The three straps supplied with the watch also participate in the narrative.

Himeji Kurozan leather, treated with Urushi lacquer, represents one of the finest expressions of Japanese tanning tradition. The Wagyu leather strap processed in Kyoto adds another nuance of local craftsmanship. More surprising is probably the presence of a denim strap produced by Kaihara, a historic name in the Japanese textile industry.

A collaboration that made sense before it even existed

Many contemporary collaborations are built around the strength of the names involved. The new Zenith G.F.J. Calibre 135 Double Signed with Naoya Hida & Co. follows a different logic.

The project works because its protagonists share the same cultural horizon.

The Calibre 135 was born at the height of the golden age of Swiss timekeeping. Hida’s entire research revolves around the study of the same decades. Zenith holds a fundamental part of that mechanical legacy. Hida continues to question the visual language developed during that period.

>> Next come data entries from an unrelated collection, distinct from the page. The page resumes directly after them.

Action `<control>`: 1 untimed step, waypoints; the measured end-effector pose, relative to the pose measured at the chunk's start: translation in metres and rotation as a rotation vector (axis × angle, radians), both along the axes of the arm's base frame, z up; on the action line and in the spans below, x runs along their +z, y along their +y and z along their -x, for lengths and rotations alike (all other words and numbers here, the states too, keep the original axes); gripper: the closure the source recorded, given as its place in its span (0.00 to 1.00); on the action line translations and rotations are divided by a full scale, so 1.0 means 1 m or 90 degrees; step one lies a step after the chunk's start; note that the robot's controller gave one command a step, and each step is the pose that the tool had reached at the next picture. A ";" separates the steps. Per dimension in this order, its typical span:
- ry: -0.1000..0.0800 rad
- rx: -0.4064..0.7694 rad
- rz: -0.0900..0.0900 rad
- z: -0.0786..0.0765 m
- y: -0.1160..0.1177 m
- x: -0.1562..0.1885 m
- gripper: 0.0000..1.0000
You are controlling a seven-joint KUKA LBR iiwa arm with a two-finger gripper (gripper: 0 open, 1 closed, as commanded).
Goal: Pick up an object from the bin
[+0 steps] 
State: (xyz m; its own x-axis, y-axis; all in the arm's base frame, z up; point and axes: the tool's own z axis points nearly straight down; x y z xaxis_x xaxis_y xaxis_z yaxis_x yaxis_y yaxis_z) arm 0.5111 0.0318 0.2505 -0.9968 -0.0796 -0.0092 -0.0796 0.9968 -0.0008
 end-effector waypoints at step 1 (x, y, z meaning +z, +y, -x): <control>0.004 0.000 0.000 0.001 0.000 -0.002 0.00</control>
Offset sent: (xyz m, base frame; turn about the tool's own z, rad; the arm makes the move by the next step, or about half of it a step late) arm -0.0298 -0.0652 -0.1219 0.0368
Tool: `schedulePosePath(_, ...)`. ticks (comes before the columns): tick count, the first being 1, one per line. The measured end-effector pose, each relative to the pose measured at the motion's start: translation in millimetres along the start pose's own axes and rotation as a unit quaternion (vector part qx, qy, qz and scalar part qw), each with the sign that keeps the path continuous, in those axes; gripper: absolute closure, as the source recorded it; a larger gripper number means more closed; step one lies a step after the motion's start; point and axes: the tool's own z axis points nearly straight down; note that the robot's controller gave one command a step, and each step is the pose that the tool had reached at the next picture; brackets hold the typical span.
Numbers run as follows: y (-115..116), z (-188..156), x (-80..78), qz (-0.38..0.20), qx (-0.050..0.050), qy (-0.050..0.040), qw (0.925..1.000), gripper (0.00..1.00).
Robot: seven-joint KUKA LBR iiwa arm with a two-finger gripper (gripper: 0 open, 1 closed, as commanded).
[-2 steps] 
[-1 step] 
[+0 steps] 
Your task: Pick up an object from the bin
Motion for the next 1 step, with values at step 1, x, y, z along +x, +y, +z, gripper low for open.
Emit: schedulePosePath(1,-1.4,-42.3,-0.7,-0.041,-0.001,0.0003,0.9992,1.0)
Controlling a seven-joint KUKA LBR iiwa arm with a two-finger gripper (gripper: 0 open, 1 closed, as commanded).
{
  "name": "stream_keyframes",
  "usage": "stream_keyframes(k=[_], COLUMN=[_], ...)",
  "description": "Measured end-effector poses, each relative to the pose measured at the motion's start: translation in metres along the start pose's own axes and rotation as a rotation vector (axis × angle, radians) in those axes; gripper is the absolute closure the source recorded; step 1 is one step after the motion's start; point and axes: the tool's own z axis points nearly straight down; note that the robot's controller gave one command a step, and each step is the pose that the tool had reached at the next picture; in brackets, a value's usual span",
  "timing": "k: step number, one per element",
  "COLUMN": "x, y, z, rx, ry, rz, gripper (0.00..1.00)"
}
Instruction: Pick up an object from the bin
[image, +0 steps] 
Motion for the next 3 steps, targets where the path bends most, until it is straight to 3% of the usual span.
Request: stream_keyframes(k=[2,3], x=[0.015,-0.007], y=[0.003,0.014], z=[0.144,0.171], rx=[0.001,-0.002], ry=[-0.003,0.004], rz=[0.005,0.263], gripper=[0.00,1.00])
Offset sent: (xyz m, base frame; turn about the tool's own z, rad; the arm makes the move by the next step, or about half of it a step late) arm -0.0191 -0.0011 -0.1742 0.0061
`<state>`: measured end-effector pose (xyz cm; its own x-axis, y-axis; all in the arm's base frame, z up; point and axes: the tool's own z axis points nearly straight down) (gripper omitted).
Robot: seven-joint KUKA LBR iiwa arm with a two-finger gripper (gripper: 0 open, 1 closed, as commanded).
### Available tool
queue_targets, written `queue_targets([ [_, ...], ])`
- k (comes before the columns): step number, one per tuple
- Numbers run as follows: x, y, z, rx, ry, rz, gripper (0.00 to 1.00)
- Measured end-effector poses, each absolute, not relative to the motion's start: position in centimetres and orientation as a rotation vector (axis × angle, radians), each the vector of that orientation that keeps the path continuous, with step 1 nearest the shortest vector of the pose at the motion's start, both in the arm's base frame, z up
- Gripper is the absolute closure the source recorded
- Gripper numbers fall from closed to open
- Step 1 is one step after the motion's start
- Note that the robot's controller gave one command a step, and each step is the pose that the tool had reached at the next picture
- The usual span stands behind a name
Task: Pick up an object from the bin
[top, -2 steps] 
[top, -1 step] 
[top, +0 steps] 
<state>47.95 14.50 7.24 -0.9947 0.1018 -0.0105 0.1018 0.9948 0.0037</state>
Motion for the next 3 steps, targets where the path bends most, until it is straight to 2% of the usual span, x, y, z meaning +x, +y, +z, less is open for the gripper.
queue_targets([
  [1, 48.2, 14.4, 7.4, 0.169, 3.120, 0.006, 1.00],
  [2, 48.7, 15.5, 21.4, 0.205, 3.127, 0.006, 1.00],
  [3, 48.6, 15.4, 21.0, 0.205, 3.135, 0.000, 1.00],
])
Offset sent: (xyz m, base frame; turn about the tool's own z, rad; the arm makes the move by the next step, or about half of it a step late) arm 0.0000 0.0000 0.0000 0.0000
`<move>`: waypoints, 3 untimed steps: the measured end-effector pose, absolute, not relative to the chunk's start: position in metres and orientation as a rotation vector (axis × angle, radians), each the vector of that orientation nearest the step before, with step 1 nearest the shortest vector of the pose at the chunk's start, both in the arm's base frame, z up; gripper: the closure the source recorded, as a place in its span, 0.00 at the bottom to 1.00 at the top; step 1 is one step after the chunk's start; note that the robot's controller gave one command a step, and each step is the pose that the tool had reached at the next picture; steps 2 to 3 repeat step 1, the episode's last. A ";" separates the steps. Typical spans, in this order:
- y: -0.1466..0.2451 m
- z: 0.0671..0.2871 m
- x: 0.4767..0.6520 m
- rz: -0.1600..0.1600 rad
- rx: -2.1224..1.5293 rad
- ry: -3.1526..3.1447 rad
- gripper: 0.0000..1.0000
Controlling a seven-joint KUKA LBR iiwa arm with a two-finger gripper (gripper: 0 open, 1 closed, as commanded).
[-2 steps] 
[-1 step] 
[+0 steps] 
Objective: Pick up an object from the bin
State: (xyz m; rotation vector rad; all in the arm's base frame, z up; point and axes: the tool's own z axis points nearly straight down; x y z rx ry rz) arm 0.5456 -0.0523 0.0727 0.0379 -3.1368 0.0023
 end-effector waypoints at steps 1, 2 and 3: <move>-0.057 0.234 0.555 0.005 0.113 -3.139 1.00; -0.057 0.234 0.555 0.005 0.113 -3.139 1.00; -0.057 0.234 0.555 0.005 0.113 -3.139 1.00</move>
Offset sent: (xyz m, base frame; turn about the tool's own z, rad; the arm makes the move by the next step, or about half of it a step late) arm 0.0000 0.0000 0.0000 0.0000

The presence of Keisuke Kano, theUrushi, references to Type 2A, and the design philosophy gained through The Armoury makes this dialogue even more evident.

For this reason, the new G.F.J. goes beyond the simple concept of a limited edition. The ten examples produced and the price of 58,900 Swiss francs tell of its exclusivity.

The most interesting part emerges elsewhere. In the rare moment when a major historical movement and one of the most consistent interpreters of contemporary classical watchmaking end up speaking the same language.